Untuk hari ketiga berturut-turut para demonstran turun ke jalan-jalan di bagian timur Republik Demokratik Kongo (DRC), setelah setidaknya 15 orang tewas dan puluhan lainnya luka-luka dalam demonstrasi disertai kekerasan pada hari Senin dan Selasa menentang misi PBB di negara itu.
PBB Selasa lalu (26/7) mengatakan satu personil penjaga perdamaian dari Maroko dan dua polisi internasional dari India yang bertugas di misi pasukan penjaga perdamaian PBB di DRC dibunuh, dan seorang polisi dari Mesir luka-luka.
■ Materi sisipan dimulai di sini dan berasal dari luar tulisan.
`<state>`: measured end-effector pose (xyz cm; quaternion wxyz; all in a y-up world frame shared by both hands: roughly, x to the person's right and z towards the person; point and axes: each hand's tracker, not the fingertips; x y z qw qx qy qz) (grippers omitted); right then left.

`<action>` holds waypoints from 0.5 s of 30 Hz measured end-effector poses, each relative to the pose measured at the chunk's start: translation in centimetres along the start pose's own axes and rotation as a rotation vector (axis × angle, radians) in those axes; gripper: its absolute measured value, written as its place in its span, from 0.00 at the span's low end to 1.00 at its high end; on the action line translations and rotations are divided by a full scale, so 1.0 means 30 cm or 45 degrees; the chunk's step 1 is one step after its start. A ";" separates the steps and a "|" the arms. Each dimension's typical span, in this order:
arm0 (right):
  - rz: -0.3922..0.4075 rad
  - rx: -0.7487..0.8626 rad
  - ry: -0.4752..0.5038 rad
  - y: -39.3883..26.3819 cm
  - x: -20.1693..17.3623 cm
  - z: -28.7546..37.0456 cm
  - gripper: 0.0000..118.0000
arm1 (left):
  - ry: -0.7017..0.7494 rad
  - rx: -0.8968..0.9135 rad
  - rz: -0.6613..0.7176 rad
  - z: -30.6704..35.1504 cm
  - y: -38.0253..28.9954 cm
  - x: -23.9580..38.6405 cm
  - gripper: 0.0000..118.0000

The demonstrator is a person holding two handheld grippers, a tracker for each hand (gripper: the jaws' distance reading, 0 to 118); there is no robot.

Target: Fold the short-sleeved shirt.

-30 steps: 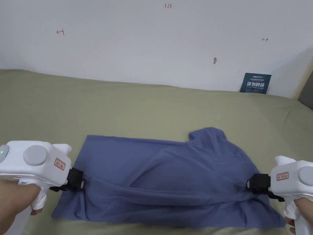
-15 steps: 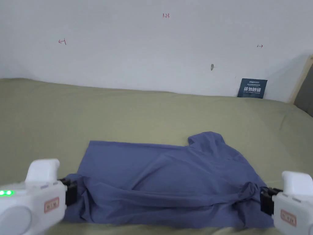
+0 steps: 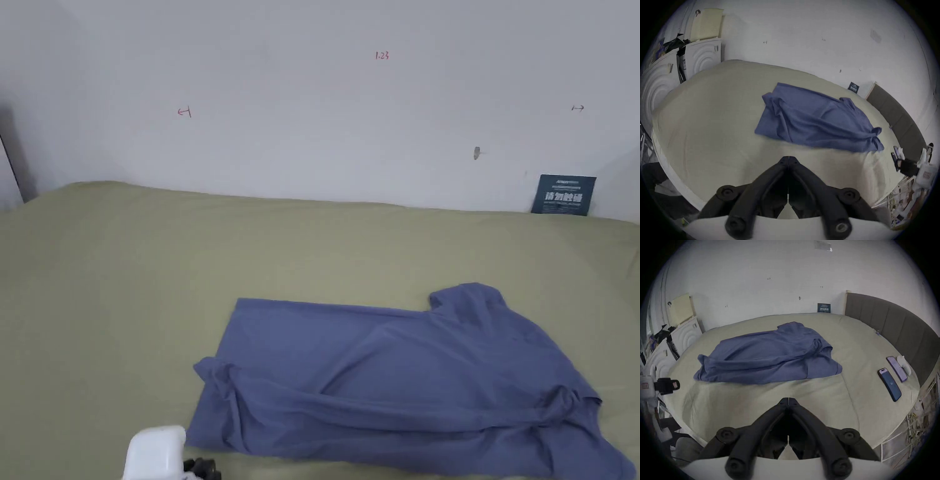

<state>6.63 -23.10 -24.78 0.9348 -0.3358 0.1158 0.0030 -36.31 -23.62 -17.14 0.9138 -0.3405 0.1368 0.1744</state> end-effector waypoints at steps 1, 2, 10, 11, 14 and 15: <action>-0.006 0.002 -0.005 0.009 0.013 -0.007 0.00 | 0.019 0.010 -0.004 -0.007 0.030 0.005 0.03; -0.018 0.012 -0.015 0.037 0.007 0.020 0.00 | 0.047 0.014 -0.019 -0.041 0.070 0.004 0.18; -0.078 -0.004 0.012 0.098 0.129 -0.038 0.00 | 0.094 -0.158 -0.112 -0.384 0.215 -0.060 0.62; -0.086 -0.014 0.016 0.101 0.144 -0.045 0.00 | 0.105 -0.217 -0.112 -0.416 0.213 -0.064 0.62; -0.108 -0.028 0.033 0.117 0.191 -0.070 0.00 | 0.114 -0.245 -0.124 -0.474 0.184 -0.074 0.62; -0.113 -0.028 0.036 0.128 0.209 -0.082 0.01 | 0.091 -0.288 -0.144 -0.489 0.171 -0.075 0.62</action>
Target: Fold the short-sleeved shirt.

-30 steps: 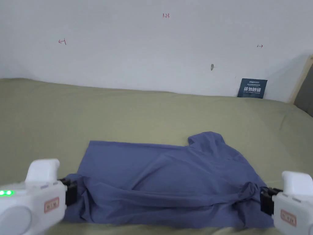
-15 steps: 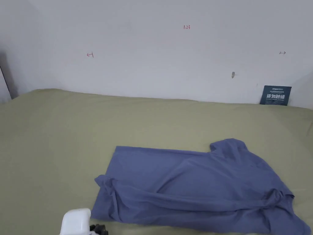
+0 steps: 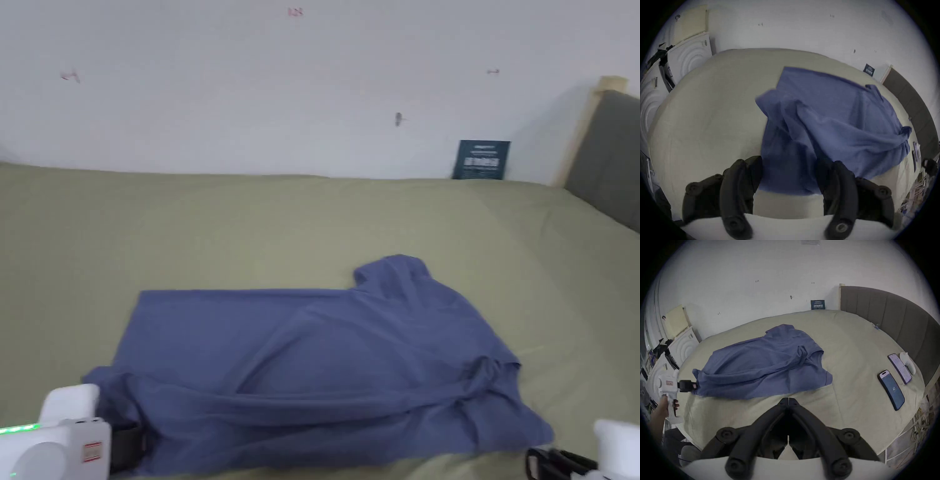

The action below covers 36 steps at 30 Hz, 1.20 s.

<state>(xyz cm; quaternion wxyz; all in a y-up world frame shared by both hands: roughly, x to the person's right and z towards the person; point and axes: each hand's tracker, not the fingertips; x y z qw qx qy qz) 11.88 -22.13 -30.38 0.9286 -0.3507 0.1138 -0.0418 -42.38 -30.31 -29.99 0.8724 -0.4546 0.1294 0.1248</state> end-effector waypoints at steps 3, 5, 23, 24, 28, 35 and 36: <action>0.024 -0.005 -0.004 0.055 0.051 -0.059 0.13 | 0.025 0.070 -0.041 0.007 -0.031 0.011 0.65; 0.081 -0.034 -0.019 0.089 0.077 -0.112 0.45 | 0.011 0.128 -0.046 -0.009 -0.057 0.008 0.70; 0.024 -0.350 -0.021 0.171 0.173 -0.430 0.01 | -0.066 0.124 -0.011 0.109 0.007 0.011 0.02; 0.058 -0.326 -0.032 0.174 0.162 -0.418 0.01 | -0.082 0.112 -0.006 0.112 0.015 0.009 0.02; 0.029 -0.286 0.005 0.195 0.150 -0.349 0.01 | -0.100 0.134 -0.018 0.173 0.019 0.014 0.02; 0.088 -0.223 0.002 0.189 0.131 -0.207 0.01 | -0.154 0.133 -0.018 0.277 -0.013 -0.003 0.02; 0.084 -0.225 0.009 0.184 0.125 -0.186 0.01 | -0.155 0.126 -0.011 0.291 -0.022 -0.005 0.02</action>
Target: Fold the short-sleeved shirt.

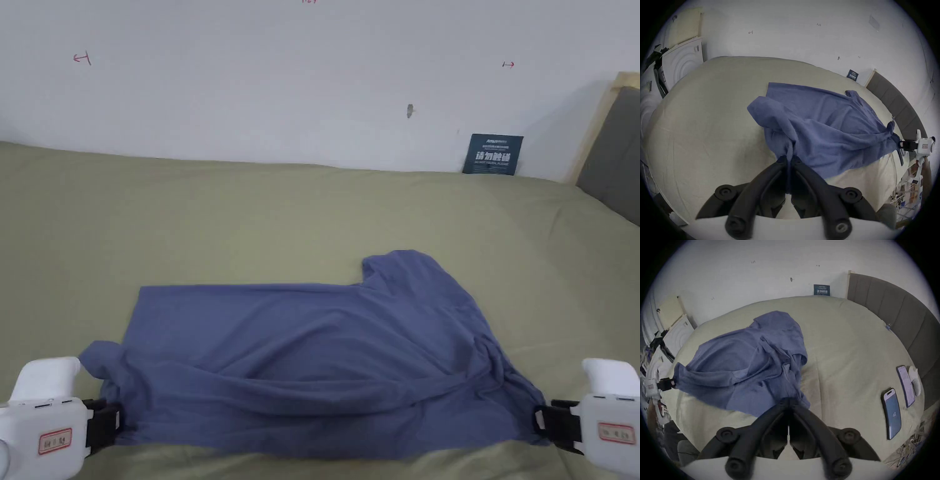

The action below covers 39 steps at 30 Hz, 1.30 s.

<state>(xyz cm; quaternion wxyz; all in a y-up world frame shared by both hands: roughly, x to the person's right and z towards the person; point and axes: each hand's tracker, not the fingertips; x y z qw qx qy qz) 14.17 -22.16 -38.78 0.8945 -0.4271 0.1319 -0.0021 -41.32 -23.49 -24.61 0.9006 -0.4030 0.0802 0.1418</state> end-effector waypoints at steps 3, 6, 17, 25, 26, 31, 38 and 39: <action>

Para korban bertugas di pangkalan PBB di Butembo, di propinsi Kivu Utara, ketika “sejumlah penyerang merebut senjata dari polisi Kongo” dan menembaki para personil PBB.
Sekjen PBB Antonio Guterres mengutuk aksi kekerasan yang menarget beberapa pangkalan PBB di Kivu Utara sejak Senin lalu (25/7).
Para demonstran membakar dan memaksa masuk ke kantor misi PBB di Goma, menuduh pasukan penjaga perdamaian telah gagal melindungi warga sipil di tengah meningkatnya aksi kekerasan di wilayah timur Kongo. Mereka menuntut pasukan PBB, yang sudah bertahun-tahun berada di Kongo, untuk meninggalkan negara itu.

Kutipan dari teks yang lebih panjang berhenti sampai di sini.